[Excerpts from a dataset]

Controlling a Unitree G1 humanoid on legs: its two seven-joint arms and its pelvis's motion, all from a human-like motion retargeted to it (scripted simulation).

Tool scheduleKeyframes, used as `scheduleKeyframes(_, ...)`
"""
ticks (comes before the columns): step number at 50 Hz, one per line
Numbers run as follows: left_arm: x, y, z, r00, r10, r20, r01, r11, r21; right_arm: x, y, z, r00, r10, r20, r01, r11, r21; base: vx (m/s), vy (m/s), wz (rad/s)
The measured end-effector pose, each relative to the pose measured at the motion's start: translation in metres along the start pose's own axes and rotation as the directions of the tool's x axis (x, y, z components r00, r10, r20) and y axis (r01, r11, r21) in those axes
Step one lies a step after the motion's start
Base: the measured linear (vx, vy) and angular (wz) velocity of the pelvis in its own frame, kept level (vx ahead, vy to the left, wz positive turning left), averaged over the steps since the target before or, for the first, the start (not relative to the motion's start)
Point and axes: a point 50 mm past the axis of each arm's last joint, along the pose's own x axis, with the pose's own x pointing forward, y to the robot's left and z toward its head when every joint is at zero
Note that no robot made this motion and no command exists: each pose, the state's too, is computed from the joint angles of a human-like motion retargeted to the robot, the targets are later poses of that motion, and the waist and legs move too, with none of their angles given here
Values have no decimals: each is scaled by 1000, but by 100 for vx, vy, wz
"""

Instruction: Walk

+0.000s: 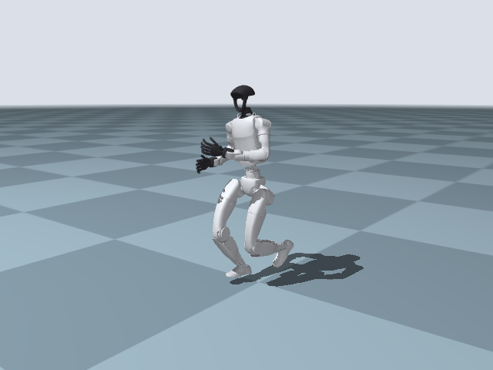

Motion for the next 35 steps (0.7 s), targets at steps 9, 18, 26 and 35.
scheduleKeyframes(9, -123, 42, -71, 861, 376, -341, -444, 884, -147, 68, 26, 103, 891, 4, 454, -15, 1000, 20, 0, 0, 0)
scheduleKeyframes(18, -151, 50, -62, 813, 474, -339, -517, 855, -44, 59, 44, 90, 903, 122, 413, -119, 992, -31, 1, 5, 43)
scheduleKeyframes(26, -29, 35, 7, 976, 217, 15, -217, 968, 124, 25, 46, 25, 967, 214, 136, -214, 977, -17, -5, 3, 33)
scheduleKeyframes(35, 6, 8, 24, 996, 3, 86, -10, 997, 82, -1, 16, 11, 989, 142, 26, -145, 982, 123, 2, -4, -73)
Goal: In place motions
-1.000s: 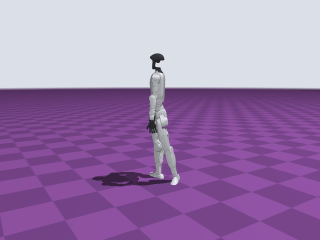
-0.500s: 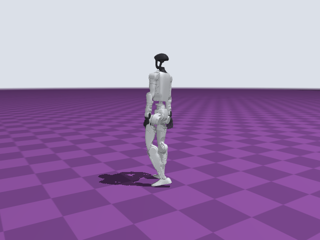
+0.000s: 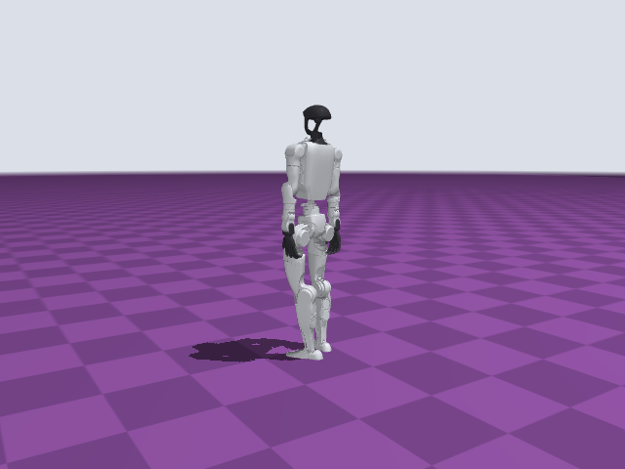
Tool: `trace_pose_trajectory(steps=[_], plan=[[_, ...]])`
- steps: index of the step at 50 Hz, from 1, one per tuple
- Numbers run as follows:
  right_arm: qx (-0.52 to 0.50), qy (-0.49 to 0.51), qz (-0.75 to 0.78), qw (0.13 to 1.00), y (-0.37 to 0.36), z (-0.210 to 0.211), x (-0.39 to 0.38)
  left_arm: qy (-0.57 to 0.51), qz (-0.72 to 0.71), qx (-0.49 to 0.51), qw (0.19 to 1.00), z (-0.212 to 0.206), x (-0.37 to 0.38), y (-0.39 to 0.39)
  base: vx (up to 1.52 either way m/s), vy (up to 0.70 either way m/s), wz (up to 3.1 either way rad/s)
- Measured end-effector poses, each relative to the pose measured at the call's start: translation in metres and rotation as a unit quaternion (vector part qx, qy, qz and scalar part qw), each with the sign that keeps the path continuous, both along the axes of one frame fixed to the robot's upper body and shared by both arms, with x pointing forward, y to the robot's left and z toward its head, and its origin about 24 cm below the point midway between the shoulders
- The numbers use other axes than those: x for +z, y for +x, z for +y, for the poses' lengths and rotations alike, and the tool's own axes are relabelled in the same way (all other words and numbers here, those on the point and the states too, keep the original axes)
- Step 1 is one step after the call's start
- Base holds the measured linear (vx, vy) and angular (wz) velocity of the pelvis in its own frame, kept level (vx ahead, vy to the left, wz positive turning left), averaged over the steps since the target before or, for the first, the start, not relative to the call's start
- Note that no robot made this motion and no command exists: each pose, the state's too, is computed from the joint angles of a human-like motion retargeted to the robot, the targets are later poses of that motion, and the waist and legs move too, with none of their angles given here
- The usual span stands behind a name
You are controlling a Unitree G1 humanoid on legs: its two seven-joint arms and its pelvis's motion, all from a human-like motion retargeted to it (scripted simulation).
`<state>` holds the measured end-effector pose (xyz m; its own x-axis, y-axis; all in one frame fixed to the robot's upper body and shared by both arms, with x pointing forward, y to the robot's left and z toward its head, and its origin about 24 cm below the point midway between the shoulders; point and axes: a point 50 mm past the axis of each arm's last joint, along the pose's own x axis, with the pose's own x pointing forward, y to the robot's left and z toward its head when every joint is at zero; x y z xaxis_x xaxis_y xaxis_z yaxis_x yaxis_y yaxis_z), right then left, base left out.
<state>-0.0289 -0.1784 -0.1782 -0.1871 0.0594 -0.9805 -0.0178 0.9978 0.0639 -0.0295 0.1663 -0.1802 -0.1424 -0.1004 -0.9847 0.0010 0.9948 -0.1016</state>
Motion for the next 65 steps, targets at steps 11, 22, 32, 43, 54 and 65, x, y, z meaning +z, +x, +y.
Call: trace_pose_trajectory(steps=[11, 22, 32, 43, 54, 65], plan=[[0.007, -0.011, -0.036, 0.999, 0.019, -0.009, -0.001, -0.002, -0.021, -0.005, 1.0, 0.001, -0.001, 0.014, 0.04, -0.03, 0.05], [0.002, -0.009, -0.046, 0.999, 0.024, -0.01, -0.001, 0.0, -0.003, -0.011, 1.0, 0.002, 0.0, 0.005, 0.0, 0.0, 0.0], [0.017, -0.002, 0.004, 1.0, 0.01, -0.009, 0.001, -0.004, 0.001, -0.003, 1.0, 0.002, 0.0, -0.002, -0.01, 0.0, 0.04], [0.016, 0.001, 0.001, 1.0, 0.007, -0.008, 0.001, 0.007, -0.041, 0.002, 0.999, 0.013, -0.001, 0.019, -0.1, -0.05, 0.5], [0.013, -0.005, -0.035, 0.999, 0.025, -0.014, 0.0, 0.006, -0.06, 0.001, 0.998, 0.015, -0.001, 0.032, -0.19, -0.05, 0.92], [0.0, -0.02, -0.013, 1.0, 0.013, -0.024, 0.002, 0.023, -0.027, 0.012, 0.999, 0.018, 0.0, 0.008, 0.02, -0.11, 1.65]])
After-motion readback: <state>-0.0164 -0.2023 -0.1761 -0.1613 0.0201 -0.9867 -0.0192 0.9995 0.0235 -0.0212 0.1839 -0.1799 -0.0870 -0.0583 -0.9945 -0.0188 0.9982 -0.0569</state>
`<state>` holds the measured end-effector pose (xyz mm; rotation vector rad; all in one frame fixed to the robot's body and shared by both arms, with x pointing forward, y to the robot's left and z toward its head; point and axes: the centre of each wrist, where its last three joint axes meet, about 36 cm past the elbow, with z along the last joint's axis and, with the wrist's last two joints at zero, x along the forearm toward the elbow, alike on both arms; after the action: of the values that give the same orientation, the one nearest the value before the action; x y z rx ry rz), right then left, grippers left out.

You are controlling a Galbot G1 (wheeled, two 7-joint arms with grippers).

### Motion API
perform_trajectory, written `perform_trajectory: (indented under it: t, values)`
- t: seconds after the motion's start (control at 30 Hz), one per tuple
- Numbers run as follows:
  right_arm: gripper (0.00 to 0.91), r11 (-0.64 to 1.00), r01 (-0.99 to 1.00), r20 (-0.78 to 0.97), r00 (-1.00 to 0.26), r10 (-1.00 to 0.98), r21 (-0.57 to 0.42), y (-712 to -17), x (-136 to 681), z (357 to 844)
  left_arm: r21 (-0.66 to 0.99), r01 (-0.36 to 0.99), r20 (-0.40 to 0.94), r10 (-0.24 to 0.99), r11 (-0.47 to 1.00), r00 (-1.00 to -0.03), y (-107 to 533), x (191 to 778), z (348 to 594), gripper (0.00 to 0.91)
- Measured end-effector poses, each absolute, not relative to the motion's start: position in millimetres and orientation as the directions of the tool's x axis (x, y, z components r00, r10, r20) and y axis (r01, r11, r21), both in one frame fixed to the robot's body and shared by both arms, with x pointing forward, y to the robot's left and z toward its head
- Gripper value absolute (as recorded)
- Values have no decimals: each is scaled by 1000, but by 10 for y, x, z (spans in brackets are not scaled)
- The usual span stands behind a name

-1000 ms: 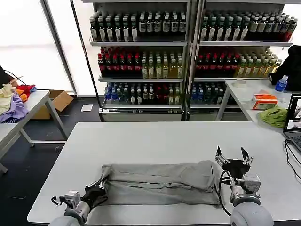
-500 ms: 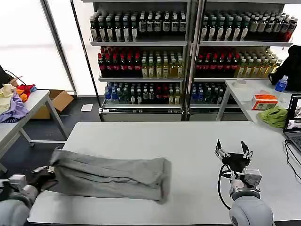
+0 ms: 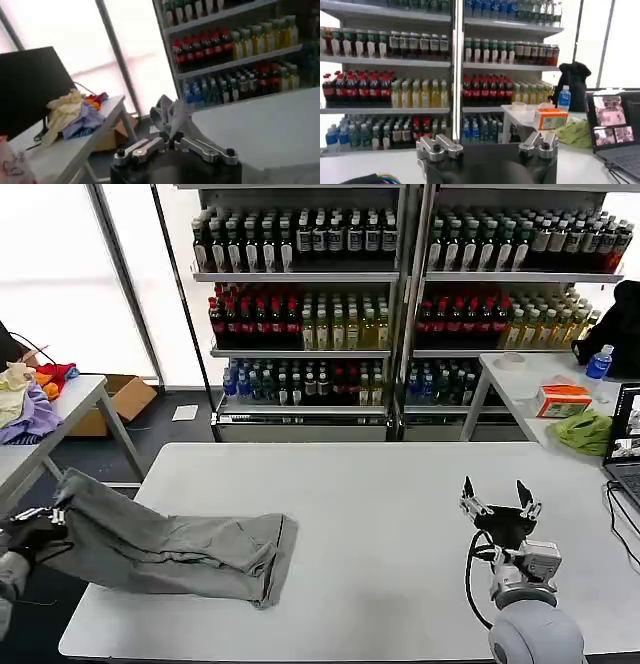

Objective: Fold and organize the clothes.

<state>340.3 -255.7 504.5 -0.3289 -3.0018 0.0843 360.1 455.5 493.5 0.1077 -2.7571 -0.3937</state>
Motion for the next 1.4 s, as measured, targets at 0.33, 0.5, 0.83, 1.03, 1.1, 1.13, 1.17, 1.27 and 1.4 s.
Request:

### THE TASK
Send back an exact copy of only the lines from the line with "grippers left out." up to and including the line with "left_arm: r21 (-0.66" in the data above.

### RESULT OF THIS EXERCISE
`<state>` holds the measured end-effector pose (xyz mm; rotation vector rad; all in one frame fixed to the robot's body and shared by both arms, with x pointing forward, y to the robot's left and z toward its head; point and axes: the centre of each wrist, where its last three joint axes meet, about 36 cm past the elbow, with z along the last joint's axis and, with the wrist's last two joints at zero, x along the forearm toward the elbow, alike on both arms; after the action: of the values that give the same orientation, the one nearest the value before the action; x y z rx ry rz), right then left, grippers left out.

You are controlling a Galbot G1 (wheeled, two 7-joint arms with grippers).

### Motion API
perform_trajectory, written `perform_trajectory: (indented under it: t, values)`
- t: seconds after the motion's start (control at 30 Hz), one per tuple
- Numbers run as follows:
  right_arm: gripper (0.00 to 0.91), r11 (-0.64 to 1.00), r01 (-0.99 to 1.00), r20 (-0.78 to 0.97), r00 (-1.00 to 0.26), r10 (-1.00 to 0.98), r21 (-0.57 to 0.42), y (-712 to -17), x (-136 to 681), z (357 to 844)
  left_arm: r21 (-0.66 to 0.99), r01 (-0.36 to 0.99), r20 (-0.40 to 0.94), r10 (-0.24 to 0.99), r11 (-0.47 to 1.00), r00 (-1.00 to -0.03), y (-107 to 533), x (191 to 778), z (348 to 594), gripper (0.00 to 0.91)

No more output is required for the exercise.